To the video artist Jane Jin Kaisen, who was adopted by a Danish couple when she was three months old, the Korean War casts a long shadow. "In Korean society, there are still traces of the Korean War. I wanted to know how these traces influence the Korean people today, and how they are remembered among adopted Koreans. The War was the most important reason why Korea started exporting babies," she says.
She first realized that she was different from the majority of Danish people when she was five years old. "I was on a bus with my mom and I saw a dark-skinned person. I said, 'That's a black,' and my mother replied, 'That is not a polite expression. You are different, too. You are Korean.' It was then that I realized for the first time that I was different from normal Danish people.

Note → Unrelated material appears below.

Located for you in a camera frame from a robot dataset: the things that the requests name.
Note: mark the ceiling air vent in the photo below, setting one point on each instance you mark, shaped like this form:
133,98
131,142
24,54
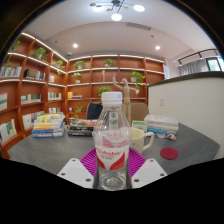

In adolescence, she grew increasingly confused about her identity. "I think the sense that there was nobody in my family who was like me was the most difficult to bear."
Jane made several trips to Korea and looked for her records. She notes that many adoptees have trouble finding enough to find their biological parents. There is also the issue of offending the Adoptive Parents/family. She made the decision to pursue it and was successful in a reunion.
"The first time I met my biological parents, I was happy, yet I was also sort of sad and had very complicated emotions," she says. "Usually, you think a reunited family will be able to continue to meet up, but because we'd been separated for such a long time, there is big linguistic and cultural barrier. It is extremely difficult unless you make a lot of effort."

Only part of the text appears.